**Your objective**
Write out each line below exactly as it appears.

**Source material**
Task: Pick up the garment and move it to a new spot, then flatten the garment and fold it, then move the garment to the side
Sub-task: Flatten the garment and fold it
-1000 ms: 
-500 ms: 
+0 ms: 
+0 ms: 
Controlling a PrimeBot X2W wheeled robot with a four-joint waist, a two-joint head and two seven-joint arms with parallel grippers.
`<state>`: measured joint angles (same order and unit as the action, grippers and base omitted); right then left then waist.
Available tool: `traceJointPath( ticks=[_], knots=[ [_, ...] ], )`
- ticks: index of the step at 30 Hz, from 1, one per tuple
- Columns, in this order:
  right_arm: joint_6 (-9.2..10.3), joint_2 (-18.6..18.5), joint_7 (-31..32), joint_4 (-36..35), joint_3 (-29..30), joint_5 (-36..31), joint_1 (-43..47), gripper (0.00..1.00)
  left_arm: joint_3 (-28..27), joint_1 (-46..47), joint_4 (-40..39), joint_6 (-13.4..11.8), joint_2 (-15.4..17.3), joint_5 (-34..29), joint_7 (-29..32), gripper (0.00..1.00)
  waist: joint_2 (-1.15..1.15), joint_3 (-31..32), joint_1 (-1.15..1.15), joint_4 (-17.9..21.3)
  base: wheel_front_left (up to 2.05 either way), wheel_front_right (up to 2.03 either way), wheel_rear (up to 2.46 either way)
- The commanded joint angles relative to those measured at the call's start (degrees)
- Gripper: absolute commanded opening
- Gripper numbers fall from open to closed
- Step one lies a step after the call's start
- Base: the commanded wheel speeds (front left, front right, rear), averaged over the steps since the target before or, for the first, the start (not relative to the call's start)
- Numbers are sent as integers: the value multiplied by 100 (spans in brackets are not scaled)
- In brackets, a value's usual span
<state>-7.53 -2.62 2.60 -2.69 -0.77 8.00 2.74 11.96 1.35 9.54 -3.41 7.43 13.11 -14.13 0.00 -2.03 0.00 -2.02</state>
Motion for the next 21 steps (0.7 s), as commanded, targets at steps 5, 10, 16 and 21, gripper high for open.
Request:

**Your response**
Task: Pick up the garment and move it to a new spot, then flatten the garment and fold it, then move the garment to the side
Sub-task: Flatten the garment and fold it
-1000 ms: 
-500 ms: 
+0 ms: 
+0 ms: 
Controlling a PrimeBot X2W wheeled robot with a four-joint waist, a two-joint head and two seven-joint arms with parallel grippers.
`<state>`: measured joint angles (same order and unit as the action, grippers and base omitted); right then left then waist.
Available tool: `traceJointPath( ticks=[_], knots=[ [_, ...] ], )`
- ticks: index of the step at 30 Hz, from 1, one per tuple
- Columns, in this order:
  right_arm: joint_6 (-9.2..10.3), joint_2 (-18.6..18.5), joint_7 (-31..32), joint_4 (-36..35), joint_3 (-29..30), joint_5 (-36..31), joint_1 (-43..47), gripper (0.00..1.00)
  left_arm: joint_3 (-28..27), joint_1 (-46..47), joint_4 (-40..39), joint_6 (-13.4..11.8), joint_2 (-15.4..17.3), joint_5 (-34..29), joint_7 (-29..32), gripper (0.00..1.00)
  waist: joint_2 (-1.15..1.15), joint_3 (-31..32), joint_1 (-1.15..1.15), joint_4 (-17.9..21.3)
  base: wheel_front_left (up to 2.05 either way), wheel_front_right (up to 2.03 either way), wheel_rear (up to 2.46 either way)
- The commanded joint angles relative to those measured at the call's start (degrees)
- Gripper: absolute commanded opening
- Gripper numbers fall from open to closed
- Step one lies a step after the call's start
- Base: the commanded wheel speeds (front left, front right, rear), averaged over the steps since the target before or, for the first, the start (not relative to the call's start)
- Numbers are sent as integers: the value multiplied by 100 (spans in brackets are not scaled)
- In brackets, a value's usual span
<state>-7.53 -2.62 2.60 -2.69 -0.77 8.00 2.74 11.96 1.35 9.54 -3.41 7.43 13.11 -14.13 0.00 -2.03 0.00 -2.02</state>
Motion for the next 21 steps (0.7 s), as commanded, targets at steps 5, 10, 16 and 21, gripper high for open.
Request:

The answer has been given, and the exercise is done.